By the sounds of it with the cost of living crisis we could well see a reduction in travel by economic restrictions rather than choice anyway. If I understand correctly the UK is now in official recession with the Bank of England suggesting it could be the longest recession in history. With COP27 and COP 16 coming up and the Ramsar Conference of the Parties on this weekend it will be interesting to see if any further developments in the capitalisation of nature. After a very exciting escalation this time last year of carbon credits, biodiversity net gain, offset companies floating on the stock market, the Environment and Agriculture Bills drafts with new commitments to nature recovery etc there have been a lot of set backs in 2022 mainly due to the Ukraine situation and the focus on food security and even threats to cancel Environmental Land Management Schemes and a U-turn on the progressing to a multi-indices eco-economy.
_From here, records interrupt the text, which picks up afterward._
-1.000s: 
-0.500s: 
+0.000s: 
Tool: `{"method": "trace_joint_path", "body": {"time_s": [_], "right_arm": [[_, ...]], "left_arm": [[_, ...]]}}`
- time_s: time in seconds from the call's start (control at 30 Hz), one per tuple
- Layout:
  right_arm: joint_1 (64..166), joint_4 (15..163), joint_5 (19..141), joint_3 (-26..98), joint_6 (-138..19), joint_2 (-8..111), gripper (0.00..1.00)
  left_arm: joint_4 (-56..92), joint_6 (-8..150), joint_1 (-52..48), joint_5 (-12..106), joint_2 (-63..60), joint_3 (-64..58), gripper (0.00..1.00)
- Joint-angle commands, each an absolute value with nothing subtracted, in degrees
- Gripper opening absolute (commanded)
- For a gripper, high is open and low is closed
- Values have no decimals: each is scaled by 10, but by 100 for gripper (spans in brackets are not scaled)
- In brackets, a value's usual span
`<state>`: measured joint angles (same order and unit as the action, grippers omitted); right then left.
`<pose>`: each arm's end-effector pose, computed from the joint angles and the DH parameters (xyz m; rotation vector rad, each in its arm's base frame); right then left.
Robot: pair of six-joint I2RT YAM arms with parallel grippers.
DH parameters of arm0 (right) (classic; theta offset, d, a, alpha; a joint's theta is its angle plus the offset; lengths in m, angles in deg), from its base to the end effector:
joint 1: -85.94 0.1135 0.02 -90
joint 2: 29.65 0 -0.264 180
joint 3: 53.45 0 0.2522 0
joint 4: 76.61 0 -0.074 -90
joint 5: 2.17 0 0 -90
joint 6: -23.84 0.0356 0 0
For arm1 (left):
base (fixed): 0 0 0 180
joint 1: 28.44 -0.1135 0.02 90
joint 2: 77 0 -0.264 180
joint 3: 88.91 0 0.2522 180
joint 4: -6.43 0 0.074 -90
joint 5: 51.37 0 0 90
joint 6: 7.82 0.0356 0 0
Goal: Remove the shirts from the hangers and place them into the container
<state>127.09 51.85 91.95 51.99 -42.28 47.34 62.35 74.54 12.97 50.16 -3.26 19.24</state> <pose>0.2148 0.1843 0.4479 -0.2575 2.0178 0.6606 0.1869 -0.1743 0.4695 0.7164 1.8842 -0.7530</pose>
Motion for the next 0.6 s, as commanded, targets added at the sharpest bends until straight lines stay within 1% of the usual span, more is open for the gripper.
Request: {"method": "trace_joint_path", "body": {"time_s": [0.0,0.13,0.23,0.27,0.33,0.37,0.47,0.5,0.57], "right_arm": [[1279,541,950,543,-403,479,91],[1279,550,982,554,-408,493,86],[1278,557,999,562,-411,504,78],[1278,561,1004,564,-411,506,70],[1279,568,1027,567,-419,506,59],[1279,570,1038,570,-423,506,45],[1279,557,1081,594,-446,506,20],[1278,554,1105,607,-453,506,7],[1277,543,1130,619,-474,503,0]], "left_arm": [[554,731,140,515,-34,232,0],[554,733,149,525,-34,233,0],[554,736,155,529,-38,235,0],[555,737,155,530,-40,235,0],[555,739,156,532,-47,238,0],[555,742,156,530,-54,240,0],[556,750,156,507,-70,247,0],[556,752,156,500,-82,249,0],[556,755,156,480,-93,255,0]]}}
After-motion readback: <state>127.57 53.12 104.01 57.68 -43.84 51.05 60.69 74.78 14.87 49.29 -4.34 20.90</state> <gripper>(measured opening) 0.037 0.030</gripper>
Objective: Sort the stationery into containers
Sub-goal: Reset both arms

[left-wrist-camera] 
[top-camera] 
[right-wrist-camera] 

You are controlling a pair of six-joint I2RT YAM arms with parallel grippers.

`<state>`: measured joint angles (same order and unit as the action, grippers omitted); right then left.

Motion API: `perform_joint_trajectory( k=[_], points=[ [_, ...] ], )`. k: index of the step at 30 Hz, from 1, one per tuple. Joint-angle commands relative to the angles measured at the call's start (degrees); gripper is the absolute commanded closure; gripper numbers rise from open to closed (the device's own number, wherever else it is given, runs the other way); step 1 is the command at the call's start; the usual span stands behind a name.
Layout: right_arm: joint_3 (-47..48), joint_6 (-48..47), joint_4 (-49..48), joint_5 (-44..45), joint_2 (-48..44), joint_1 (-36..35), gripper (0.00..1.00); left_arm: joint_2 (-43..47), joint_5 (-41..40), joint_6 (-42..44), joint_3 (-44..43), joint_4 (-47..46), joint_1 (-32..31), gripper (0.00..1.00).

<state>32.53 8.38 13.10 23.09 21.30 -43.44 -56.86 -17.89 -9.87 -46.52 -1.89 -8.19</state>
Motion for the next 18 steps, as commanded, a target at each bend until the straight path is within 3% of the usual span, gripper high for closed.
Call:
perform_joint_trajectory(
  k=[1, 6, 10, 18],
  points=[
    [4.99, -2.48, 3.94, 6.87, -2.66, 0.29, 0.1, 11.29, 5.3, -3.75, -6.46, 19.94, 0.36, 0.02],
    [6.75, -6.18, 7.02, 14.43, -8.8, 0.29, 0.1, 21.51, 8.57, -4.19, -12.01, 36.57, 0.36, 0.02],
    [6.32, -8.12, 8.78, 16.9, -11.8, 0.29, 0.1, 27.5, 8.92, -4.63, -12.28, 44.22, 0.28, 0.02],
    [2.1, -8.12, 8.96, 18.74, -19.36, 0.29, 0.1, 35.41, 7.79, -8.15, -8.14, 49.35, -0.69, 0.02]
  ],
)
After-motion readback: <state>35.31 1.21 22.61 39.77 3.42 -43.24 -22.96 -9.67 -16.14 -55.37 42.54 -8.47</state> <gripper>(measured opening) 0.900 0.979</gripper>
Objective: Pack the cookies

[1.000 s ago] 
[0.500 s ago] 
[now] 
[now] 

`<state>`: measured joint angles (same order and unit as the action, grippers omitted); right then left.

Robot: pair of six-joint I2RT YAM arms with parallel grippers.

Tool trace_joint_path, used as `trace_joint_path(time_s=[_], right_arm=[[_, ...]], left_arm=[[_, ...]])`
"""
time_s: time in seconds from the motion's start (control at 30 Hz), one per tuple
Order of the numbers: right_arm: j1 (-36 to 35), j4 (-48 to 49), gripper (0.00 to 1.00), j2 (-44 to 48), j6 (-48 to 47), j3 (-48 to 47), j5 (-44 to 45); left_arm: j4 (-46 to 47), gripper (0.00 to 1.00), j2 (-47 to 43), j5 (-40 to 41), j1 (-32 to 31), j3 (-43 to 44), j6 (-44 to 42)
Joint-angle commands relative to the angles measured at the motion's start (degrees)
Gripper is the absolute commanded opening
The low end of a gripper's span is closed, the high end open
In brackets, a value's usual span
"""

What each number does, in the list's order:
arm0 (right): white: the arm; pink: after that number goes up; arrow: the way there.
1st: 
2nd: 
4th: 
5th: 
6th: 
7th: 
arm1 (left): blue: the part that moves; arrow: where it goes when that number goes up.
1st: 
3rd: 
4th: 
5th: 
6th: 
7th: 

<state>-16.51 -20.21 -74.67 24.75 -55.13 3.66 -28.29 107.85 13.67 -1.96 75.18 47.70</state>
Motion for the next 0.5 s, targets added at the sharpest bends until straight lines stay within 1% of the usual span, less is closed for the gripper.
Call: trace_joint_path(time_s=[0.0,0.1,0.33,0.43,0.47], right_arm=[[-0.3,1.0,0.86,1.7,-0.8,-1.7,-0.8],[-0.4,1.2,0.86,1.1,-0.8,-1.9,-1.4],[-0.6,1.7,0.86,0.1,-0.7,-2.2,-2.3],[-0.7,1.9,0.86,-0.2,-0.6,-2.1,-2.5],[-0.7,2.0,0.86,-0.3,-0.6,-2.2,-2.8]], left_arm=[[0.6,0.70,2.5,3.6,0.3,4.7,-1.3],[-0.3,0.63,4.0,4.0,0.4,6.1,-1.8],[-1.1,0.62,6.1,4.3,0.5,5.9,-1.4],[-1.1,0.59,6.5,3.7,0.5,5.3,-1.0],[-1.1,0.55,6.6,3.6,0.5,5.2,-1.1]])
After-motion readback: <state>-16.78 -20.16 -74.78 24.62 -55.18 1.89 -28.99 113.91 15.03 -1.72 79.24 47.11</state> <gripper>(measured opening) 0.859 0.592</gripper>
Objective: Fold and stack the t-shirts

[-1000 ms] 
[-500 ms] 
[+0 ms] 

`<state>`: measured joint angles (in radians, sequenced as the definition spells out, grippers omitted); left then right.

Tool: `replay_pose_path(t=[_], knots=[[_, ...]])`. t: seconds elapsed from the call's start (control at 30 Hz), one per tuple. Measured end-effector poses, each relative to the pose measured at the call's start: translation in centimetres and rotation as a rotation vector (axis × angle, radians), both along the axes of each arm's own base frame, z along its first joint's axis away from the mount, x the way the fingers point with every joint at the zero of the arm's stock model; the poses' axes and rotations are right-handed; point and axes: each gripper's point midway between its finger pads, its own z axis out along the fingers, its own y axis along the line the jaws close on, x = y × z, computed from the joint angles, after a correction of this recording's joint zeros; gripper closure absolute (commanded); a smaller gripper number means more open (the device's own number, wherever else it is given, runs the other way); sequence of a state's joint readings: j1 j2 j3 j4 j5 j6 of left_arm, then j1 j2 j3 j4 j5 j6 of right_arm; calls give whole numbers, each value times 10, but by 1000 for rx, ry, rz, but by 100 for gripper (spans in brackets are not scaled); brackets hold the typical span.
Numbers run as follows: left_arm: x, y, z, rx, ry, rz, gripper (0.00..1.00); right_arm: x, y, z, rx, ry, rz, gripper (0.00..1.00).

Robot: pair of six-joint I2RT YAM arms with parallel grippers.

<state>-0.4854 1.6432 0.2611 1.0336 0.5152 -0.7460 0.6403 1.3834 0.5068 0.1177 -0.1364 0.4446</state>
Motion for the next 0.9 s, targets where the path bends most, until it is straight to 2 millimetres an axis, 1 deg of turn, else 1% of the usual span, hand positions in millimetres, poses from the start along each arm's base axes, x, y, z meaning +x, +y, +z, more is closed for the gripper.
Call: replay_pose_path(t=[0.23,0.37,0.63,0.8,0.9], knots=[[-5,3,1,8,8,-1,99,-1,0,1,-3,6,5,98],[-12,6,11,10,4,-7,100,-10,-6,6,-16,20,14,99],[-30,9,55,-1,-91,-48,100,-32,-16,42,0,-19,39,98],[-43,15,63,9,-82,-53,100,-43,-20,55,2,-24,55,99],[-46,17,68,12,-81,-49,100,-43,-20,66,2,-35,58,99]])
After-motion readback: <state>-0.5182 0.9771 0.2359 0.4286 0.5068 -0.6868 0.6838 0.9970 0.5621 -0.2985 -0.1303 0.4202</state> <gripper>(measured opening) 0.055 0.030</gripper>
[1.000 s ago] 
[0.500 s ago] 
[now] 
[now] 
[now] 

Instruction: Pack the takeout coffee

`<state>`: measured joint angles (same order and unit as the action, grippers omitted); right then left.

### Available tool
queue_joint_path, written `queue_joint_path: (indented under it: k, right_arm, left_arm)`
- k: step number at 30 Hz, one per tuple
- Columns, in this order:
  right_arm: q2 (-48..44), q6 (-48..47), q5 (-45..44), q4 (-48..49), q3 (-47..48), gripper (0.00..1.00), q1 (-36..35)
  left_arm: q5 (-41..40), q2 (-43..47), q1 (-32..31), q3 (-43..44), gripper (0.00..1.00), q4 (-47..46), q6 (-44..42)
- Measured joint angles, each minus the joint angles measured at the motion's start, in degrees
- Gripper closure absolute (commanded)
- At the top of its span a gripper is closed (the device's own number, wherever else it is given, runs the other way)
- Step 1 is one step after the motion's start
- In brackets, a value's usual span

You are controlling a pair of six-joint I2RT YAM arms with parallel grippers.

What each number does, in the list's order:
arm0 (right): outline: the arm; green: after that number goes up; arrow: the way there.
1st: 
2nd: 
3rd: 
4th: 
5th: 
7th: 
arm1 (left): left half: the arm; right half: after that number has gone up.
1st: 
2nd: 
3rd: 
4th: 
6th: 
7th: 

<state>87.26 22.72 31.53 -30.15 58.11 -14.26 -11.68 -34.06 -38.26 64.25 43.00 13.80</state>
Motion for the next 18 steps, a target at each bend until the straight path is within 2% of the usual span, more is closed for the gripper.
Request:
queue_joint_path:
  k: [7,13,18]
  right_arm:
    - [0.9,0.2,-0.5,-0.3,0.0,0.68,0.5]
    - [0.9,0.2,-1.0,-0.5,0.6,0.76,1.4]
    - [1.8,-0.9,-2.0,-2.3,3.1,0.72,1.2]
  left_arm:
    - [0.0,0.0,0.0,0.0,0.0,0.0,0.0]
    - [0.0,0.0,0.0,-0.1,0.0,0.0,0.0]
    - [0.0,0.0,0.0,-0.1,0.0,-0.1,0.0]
Anyway hopefully there will be opportunity in this new recession as there can't be too much more juice to squeeze out of fundamental economic growth (particularly in the global north) so a change in the way we measure and see growth could be a feature of the economic recovery and associated environmental and social recovery.
As we go through this mill (net closing in or whatever you want to call it), there will be a lot of 'chaff/bi-catch/waste' as this squeezes and resulting economic suffering and hardship particularly to those in over exposed positions (dependency or over-leveraged) so hopefully there are also nature based solutions to be pushed out to alleviate that stress.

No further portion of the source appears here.